Московский князь приехал в Тверь к брату двоюродному Михаилу жаловаться на великого князя. Немало обид накопилось на князя Андрея Александровича: и в полюдье в московский удел залезает, и смердов из деревень свозит, а паче всего на Переяславское княжество зарится, ждёт не дождётся смерти переяславского князя Ивана. Об алчности и коварстве великого князя шла речь между московским и тверским князем на пиру.
Кроме Даниила и Михаила в гриднице находились ещё несколько ближних бояр. Время от времени сидевший у самой двери Олекса, слегка касаясь струн, играл и пел. Зажигая свечи, Дарья заслушалась. Уж больно голосист отрок.

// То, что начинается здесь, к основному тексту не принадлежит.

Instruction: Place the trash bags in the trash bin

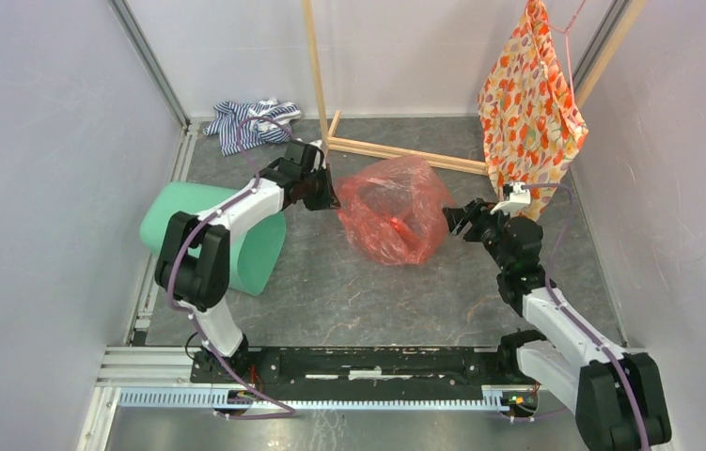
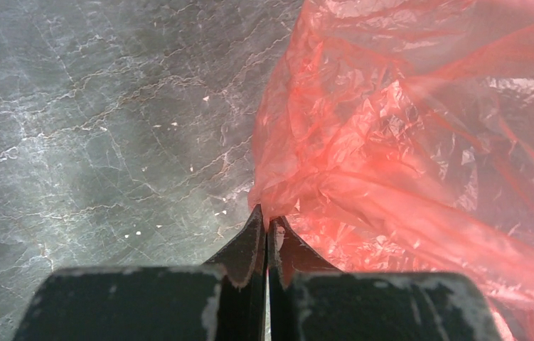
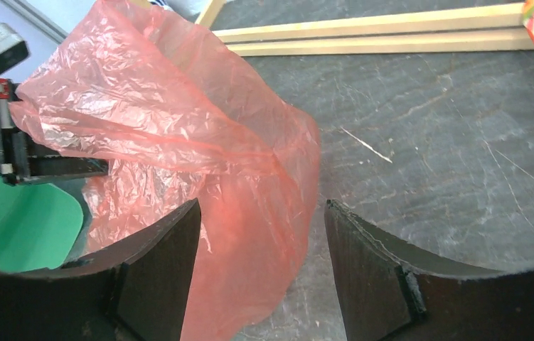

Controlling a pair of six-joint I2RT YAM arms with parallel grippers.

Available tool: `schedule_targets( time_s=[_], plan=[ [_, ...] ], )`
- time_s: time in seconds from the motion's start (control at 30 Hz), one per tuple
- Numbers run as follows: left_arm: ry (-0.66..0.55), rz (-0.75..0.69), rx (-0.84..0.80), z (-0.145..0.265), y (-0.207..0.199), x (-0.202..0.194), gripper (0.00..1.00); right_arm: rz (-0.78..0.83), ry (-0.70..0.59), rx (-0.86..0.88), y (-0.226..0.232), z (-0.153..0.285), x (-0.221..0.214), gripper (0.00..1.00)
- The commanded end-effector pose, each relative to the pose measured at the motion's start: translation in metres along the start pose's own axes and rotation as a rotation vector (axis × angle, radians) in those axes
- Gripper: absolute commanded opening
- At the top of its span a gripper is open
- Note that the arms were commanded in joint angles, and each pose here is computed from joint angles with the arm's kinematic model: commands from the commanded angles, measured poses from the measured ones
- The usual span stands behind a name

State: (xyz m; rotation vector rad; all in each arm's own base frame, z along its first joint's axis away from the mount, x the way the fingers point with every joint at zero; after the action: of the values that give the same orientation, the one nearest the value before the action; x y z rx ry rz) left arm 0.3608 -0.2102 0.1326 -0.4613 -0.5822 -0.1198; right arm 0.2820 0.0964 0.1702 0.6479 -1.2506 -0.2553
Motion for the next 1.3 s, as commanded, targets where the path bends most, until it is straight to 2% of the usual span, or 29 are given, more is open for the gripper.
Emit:
schedule_targets(
  time_s=[0.0, 0.23, 0.37, 0.47, 0.57, 0.63, 0.67, 0.73, 0.8, 0.87, 0.93, 1.03, 1.1, 1.13, 1.2, 1.27],
  plan=[
    [-0.009, -0.043, -0.006, -0.002, 0.003, 0.01, 0.02, 0.046, -0.109, 0.203, 0.024, -0.005, 0.02, 0.7],
    [-0.005, -0.044, -0.013, -0.007, 0.004, 0.018, 0.02, 0.098, -0.091, 0.35, 0.033, -0.014, 0.011, 0.69],
    [-0.003, -0.045, -0.019, -0.009, 0.003, 0.023, 0.02, 0.077, -0.056, 0.423, 0.042, -0.025, 0.008, 0.63],
    [-0.006, -0.045, -0.022, -0.009, 0.002, 0.028, 0.02, 0.073, -0.037, 0.434, 0.044, -0.027, 0.008, 0.53],
    [-0.007, -0.045, -0.035, -0.007, -0.001, 0.031, 0.02, 0.091, 0.007, 0.369, 0.036, -0.026, 0.004, 0.43],
    [-0.009, -0.045, -0.053, -0.002, -0.005, 0.034, 0.02, 0.096, 0.049, 0.274, 0.026, -0.025, 0.003, 0.28],
    [-0.01, -0.046, -0.065, 0.001, -0.008, 0.035, 0.02, 0.106, 0.063, 0.241, 0.025, -0.024, 0.006, 0.16],
    [-0.026, -0.052, -0.105, 0.018, -0.019, 0.041, 0.02, 0.094, 0.114, 0.156, 0.024, -0.02, 0.014, 0.0],
    [-0.057, -0.06, -0.16, 0.042, -0.036, 0.052, 0.02, 0.105, 0.14, 0.089, 0.035, -0.011, 0.038, 0.0],
    [-0.116, -0.079, -0.24, 0.08, -0.061, 0.071, 0.02, 0.137, 0.132, 0.057, 0.06, 0.0, 0.079, 0.0],
    [-0.245, -0.126, -0.361, 0.141, -0.1, 0.108, 0.02, 0.194, 0.029, 0.115, 0.11, 0.021, 0.148, 0.0],
    [-0.482, -0.219, -0.446, 0.242, -0.147, 0.153, 0.02, 0.252, -0.148, 0.229, 0.181, 0.064, 0.238, 0.0],
    [-0.629, -0.274, -0.486, 0.296, -0.166, 0.167, 0.02, 0.27, -0.222, 0.325, 0.218, 0.089, 0.273, 0.0],
    [-0.695, -0.304, -0.501, 0.314, -0.173, 0.169, 0.02, 0.266, -0.256, 0.368, 0.228, 0.098, 0.28, 0.0],
    [-0.775, -0.318, -0.471, 0.323, -0.169, 0.167, 0.02, 0.244, -0.248, 0.367, 0.219, 0.09, 0.269, 0.0],
    [-0.71, -0.3, -0.417, 0.287, -0.153, 0.154, 0.02, 0.215, -0.145, 0.298, 0.186, 0.061, 0.229, 0.0]
  ],
)
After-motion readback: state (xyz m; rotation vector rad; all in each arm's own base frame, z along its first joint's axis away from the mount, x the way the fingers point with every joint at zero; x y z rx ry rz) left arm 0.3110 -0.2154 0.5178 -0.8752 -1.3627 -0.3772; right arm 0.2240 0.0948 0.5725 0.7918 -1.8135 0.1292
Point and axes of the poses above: each gripper's point midway between its finger pads, its own z axis back along the fingers, its own y axis along the line the jaws close on, x = y × z, the point moved 4 cm from there along z, back along the fingers, and after that the axes turned 8 degrees about -z, right-handed, at the moved point
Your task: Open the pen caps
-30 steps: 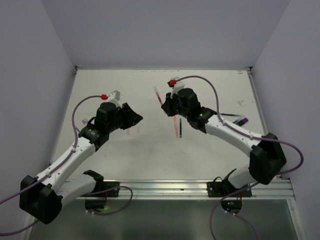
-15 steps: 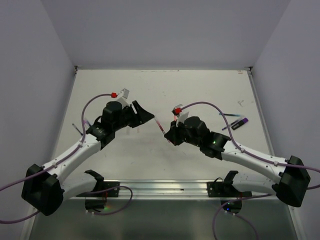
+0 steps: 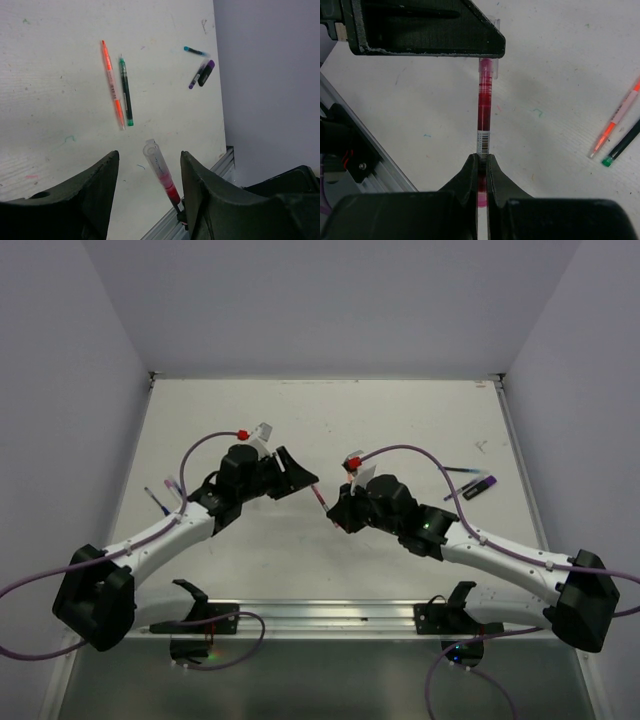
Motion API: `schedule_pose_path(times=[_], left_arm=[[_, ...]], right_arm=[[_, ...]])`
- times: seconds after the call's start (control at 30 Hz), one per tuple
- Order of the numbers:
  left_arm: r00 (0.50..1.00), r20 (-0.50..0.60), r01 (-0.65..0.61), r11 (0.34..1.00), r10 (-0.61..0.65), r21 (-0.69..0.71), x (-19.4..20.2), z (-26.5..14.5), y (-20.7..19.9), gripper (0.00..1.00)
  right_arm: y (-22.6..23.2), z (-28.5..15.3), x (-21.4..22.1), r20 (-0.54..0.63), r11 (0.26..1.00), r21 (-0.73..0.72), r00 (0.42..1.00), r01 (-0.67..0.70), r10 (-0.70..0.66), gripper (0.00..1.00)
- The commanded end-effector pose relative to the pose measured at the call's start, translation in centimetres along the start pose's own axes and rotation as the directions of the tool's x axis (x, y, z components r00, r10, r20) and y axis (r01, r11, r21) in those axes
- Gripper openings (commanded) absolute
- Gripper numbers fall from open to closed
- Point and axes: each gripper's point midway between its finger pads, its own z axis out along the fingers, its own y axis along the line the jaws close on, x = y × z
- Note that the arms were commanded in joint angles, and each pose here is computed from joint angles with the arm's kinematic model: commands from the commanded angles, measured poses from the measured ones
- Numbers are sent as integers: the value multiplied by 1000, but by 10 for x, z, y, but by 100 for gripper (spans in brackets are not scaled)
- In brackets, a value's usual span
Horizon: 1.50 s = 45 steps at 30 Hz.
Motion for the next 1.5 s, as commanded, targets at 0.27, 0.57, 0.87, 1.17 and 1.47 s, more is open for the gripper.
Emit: schedule_pose_path(times=[0.27,0.57,0.87,1.17,1.47], left_arm=[[999,-38,-6,992,11,128,4,9,-30,0],[999,-42,1,992,4,125,7,3,-29,0],[1000,-29,-12,1000,11,-27,-2,9,-9,0],[997,76,-7,975,24,-222,-90,25,14,0],[987,89,-82,899,133,-431,-120,-12,68,0]], right_arm=[[17,7,-17,46,998,-63,999,12,-9,16],[17,38,-22,10,998,-35,999,53,-52,30],[2,46,-8,-48,998,45,998,53,-51,0],[2,29,44,-126,998,47,991,47,-41,0],[-47,9,41,-90,959,283,996,8,18,0]])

В тот же день она увидела молодого гридня с гуслями за спиной. Отрок как отрок, ничем не выдался: ни ростом, ни осанкой, разве что глазаст и голова в льняных кудрях.
Прошёл гусляр мимо Дарьи, внимания на неё не обратил, на коня сел, следом за своим князем выехал за ворота Детинца...
Теперь Дарья не скоро встретится с Олексой.
Однажды великий князь, остановив Любомира, велел сопровождать княгиню в её конных прогулках. Гридин удивился, он видел, как уверенно сидит княгиня в седле, но князю Андрею лучше знать. Да и мог ли перечить Любомир своему господину.
Своенравная молодая княгиня, бывало, по полудню с конём не расстаётся. За город выберется и скачет Бог знает куда, а Любомир от неё не отстаёт.
Вскоре гридин заметил, как поглядывает на него княгиня Анастасия. Поначалу смущался, потом привык. Да и чудно ему — с чего бы княгине так смотреть на гридина? Но вскоре поймал себя на том, что любуется красотой княгини. Испугался, ну как догадается княгиня Анастасия, пожалуется великому князю...
Но однажды случилось то, чего так боялся и о чём мечтал гридин в тайных мыслях.
В тот день княгиня выехала из города и поскакала просёлочной узкой дорогой, так что ветки деревьев хлестали по лицу. Конь княгини шёл широкой рысью, и Любомир опасался, как бы не засёкся о корягу. Гридин держался от Анастасии поодаль. Неожиданно набежала туча и начал накрапывать дождь. Княгиня углубилась в лес, перевела коня на шаг, но вскоре остановилась, соскочила с седла, подозвала Любомира, передала повод. Бросила коротко:
— Привяжи.
Гридин спешился, набросил поводья на сук. Анастасия обняла его, принялась целовать. Любомир не успел опомниться, как уже корзно его валялось на траве, и он, гридин, легко подняв княгиню, бережно положил на него Анастасию...
От выставленных на рубеже с рязанской землёй дозоров во Владимире стало известно — переяславский князь Иван в Орду проследовал. Разгневался великий князь Андрей Александрович, не иначе, переяславец к хану с жалобой, и послал вдогон полусотню гридней, велев воротить князя Ивана, а коли тот сопротивление окажет, то и убить.